— Problem requirements —
A bare number is the expected answer: the count of lines in the data holding "gripper".

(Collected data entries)
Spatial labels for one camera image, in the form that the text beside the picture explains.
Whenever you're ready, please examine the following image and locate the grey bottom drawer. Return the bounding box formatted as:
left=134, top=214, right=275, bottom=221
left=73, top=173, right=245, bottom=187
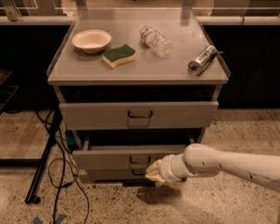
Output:
left=86, top=169, right=151, bottom=182

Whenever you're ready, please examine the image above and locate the black table leg stand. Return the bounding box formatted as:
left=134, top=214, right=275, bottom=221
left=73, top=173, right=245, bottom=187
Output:
left=25, top=109, right=62, bottom=204

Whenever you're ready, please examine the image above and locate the black side table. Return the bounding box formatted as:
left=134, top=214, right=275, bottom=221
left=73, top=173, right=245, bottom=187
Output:
left=0, top=70, right=40, bottom=167

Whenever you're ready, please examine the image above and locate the silver metal can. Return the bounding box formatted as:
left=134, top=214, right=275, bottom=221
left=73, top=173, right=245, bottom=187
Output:
left=188, top=45, right=217, bottom=76

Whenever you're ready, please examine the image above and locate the black floor cable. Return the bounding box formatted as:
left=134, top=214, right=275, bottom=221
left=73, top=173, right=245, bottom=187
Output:
left=35, top=109, right=91, bottom=224

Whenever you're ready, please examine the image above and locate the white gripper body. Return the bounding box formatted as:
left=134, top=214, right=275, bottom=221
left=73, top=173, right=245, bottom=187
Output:
left=159, top=154, right=193, bottom=183

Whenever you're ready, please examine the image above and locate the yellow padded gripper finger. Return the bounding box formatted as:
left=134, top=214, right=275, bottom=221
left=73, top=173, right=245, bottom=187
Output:
left=145, top=160, right=165, bottom=185

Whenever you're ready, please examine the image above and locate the blue tape cross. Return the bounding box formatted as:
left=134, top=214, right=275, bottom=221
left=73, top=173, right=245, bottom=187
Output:
left=32, top=214, right=68, bottom=224

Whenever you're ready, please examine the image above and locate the grey top drawer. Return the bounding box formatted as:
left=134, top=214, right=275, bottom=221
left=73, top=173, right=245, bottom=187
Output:
left=60, top=102, right=218, bottom=130

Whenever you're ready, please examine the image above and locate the green and yellow sponge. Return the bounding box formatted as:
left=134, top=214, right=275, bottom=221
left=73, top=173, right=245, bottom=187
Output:
left=103, top=45, right=136, bottom=68

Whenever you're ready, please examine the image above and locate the grey drawer cabinet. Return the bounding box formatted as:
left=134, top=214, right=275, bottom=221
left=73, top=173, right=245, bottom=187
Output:
left=46, top=8, right=231, bottom=188

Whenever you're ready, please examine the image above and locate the clear plastic water bottle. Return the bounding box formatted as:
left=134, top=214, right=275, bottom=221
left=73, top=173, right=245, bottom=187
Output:
left=139, top=26, right=173, bottom=58

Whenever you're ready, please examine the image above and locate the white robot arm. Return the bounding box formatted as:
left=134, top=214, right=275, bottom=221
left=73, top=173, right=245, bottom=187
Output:
left=146, top=144, right=280, bottom=224

— Solution to this exercise —
2